__Try it__.
From the listing below, output only the lines starting at the line that has "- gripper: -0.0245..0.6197" and ending at the line that has "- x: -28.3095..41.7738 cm", exactly as they appear, ends included.

__Supplied material__.
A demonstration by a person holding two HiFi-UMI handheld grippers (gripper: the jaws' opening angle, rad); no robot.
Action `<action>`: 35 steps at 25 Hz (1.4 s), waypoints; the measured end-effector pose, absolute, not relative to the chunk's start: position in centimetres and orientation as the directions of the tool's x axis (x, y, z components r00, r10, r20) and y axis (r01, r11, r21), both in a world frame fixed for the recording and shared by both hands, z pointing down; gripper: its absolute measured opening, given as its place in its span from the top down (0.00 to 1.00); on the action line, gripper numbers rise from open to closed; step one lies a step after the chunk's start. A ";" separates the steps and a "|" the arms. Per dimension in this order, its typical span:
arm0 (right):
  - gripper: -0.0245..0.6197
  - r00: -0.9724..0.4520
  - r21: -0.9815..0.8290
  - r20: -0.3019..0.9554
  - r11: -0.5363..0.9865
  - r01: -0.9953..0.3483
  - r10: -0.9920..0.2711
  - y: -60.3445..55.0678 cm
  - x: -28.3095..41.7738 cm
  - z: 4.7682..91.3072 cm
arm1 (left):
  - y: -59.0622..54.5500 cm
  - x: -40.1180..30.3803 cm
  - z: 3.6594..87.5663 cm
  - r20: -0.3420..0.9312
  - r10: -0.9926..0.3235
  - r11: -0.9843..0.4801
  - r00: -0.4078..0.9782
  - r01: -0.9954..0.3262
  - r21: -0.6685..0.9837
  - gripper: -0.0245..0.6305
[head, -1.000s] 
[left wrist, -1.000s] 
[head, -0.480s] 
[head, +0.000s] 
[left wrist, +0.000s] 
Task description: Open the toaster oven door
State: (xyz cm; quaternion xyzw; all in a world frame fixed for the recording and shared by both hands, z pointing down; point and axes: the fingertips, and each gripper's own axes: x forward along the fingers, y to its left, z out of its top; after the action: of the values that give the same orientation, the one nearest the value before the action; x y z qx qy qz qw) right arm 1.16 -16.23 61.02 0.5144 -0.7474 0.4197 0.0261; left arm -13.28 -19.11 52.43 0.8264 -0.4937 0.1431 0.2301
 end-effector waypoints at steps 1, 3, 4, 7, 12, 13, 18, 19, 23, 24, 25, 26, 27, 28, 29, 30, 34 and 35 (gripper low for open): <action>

__Solution to the exercise__.
  - gripper: -0.0245..0.6197
  - r00: -0.9724..0.4520
  - r21: -0.9815..0.8290
  - r20: -0.3019..0.9554
  - r11: -0.5363..0.9865
  - r01: -0.9953..0.3483
  - r10: -0.9920..0.2711
  - y: -60.3445..55.0678 cm
  - x: -28.3095..41.7738 cm

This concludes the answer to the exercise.